TASK DESCRIPTION -
Search the data for the word "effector" and copy every line that contains it.

Records excerpted from a collection -
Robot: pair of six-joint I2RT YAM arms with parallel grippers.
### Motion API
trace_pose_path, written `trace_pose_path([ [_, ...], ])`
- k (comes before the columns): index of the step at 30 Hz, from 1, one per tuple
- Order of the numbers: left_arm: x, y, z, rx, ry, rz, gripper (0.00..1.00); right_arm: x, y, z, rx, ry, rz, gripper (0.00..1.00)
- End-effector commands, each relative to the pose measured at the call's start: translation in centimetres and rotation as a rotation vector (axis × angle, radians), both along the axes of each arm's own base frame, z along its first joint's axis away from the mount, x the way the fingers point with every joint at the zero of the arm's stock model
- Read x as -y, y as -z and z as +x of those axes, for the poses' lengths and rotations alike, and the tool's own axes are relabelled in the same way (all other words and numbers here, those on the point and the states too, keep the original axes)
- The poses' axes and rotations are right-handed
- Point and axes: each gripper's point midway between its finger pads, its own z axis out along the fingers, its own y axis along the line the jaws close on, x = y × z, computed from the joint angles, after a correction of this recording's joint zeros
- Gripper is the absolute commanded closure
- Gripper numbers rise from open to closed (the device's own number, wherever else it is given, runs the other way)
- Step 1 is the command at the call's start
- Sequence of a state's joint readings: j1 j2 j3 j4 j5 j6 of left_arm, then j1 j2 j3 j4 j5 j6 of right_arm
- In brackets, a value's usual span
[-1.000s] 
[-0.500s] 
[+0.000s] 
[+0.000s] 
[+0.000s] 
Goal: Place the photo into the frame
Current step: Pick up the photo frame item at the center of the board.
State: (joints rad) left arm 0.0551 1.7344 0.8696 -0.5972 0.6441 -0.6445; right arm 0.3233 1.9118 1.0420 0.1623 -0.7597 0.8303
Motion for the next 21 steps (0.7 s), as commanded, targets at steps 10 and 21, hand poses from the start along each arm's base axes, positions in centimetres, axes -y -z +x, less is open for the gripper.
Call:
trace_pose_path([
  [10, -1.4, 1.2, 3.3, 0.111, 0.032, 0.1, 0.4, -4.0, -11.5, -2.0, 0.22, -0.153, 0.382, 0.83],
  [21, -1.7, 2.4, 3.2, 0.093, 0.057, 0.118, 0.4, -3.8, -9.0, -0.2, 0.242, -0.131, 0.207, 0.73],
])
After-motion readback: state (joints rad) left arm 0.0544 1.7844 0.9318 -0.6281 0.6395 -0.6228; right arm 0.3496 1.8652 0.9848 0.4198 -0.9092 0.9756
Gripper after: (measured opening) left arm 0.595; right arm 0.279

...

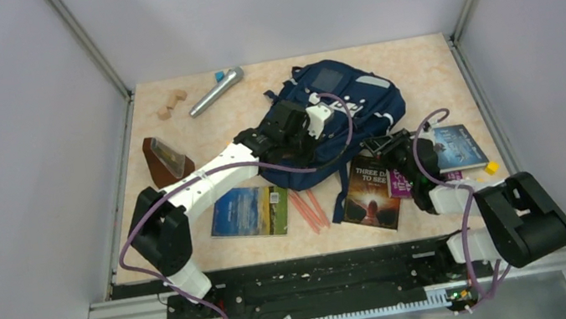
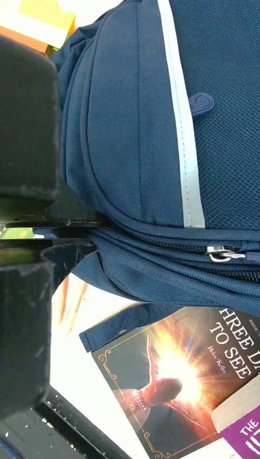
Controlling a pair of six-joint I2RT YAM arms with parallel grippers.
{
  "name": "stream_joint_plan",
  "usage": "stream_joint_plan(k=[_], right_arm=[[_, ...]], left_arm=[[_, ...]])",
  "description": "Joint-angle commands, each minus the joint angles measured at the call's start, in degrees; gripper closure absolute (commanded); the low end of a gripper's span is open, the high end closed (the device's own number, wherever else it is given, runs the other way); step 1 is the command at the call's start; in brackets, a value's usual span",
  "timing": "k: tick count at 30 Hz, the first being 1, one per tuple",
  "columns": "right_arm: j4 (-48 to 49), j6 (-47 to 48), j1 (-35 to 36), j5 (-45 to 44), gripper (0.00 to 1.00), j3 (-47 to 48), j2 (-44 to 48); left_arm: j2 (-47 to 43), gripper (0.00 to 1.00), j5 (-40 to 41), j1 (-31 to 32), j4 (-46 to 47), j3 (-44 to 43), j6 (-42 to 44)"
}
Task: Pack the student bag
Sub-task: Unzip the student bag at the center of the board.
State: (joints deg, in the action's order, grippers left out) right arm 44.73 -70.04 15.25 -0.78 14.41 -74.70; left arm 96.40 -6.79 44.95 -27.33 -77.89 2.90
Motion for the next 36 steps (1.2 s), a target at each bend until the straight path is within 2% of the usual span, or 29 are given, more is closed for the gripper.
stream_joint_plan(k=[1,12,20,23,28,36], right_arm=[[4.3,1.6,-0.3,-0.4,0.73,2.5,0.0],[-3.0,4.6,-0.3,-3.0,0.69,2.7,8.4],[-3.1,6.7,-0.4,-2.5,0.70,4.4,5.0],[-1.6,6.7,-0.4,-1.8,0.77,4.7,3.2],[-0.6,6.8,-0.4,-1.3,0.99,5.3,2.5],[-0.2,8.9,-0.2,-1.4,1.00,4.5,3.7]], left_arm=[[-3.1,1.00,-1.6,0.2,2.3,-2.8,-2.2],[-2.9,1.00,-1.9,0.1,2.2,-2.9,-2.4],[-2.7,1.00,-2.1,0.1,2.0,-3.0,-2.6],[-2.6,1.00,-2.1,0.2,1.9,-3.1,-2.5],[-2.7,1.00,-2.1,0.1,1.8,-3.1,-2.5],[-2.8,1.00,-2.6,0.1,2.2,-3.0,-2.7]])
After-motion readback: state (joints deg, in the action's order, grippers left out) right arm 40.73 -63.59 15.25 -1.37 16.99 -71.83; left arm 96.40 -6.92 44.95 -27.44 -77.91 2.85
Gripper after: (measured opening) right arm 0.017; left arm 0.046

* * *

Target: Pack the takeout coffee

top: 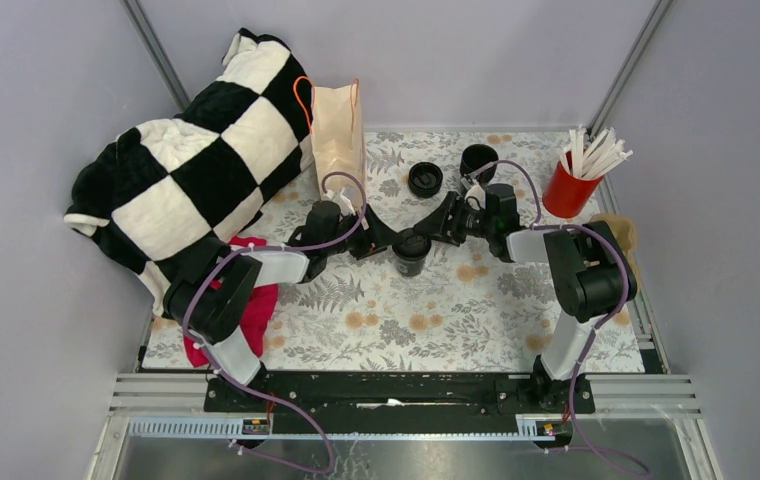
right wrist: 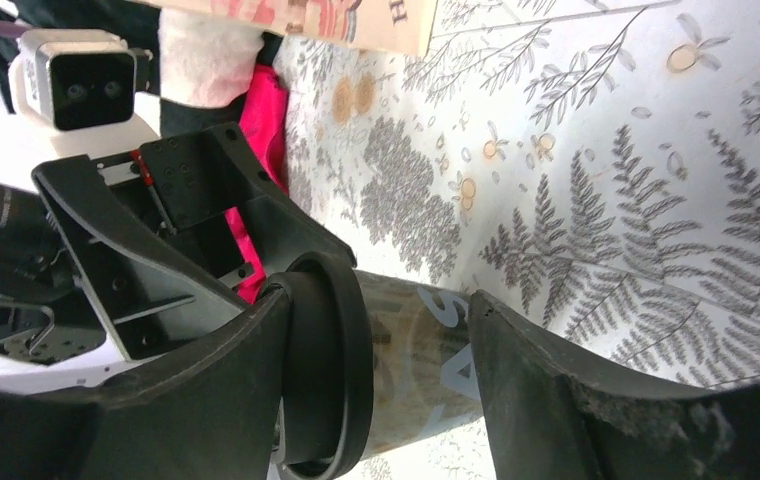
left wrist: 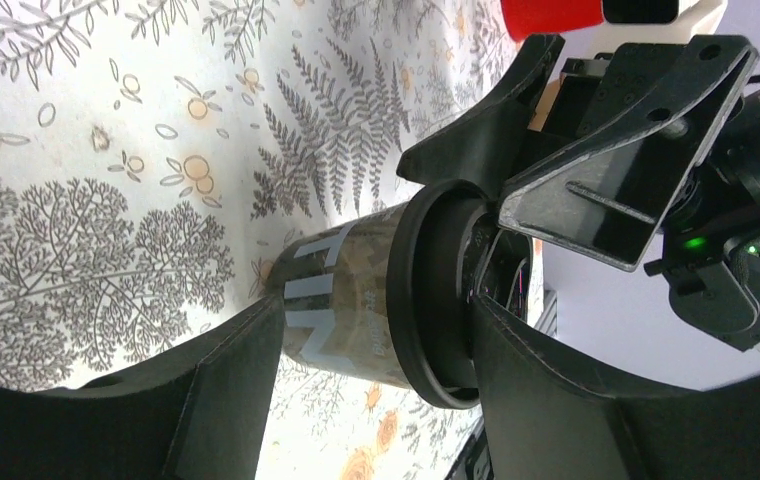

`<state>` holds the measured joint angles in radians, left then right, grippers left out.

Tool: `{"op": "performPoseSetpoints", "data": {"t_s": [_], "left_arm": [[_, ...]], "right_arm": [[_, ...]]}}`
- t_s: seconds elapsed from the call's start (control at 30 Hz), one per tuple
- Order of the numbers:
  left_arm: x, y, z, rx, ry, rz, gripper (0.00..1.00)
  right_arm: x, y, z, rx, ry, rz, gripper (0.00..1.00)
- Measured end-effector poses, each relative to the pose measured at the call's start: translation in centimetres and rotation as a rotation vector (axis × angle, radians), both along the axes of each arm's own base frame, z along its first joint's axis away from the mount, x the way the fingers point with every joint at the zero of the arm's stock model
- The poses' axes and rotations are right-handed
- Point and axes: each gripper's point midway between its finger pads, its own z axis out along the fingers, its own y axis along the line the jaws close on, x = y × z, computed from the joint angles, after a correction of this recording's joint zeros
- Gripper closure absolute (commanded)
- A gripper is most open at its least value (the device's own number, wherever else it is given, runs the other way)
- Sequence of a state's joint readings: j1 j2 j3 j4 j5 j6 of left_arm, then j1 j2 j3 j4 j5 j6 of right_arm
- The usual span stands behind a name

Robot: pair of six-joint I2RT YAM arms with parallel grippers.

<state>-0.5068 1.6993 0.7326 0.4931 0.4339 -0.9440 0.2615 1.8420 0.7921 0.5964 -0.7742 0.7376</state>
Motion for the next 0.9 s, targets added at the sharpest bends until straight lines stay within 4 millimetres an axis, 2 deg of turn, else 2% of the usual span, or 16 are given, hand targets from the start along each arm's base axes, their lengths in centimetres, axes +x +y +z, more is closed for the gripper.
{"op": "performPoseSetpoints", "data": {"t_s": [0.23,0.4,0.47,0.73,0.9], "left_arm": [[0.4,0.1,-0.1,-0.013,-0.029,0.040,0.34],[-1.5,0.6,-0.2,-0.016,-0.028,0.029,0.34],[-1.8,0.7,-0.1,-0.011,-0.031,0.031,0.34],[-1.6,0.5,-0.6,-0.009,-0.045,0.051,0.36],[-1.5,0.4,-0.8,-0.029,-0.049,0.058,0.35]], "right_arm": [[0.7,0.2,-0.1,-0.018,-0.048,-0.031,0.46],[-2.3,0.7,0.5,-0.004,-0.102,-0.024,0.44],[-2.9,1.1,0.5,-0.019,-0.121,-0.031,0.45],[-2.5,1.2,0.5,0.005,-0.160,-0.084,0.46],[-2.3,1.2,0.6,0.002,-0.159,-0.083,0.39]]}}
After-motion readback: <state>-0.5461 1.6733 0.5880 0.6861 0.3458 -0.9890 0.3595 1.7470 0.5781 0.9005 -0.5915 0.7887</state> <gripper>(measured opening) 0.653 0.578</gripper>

RESPONSE -
- End-effector commands, each relative to the pose measured at the call's start: translation in centimetres and rotation as a rotation vector (axis × angle, radians), both along the axes of each arm's own base frame, z along its first joint's axis away from the mount, x the way the fingers point with every joint at the zero of the arm's stock model
- Measured end-effector poses, each relative to the pose measured at the call's start: translation in centimetres and rotation as a rotation vector (axis × angle, radians), both along the axes of each arm's own base frame, z along its first joint's axis away from the mount, x the way the fingers point with every joint at the zero of the arm's stock model

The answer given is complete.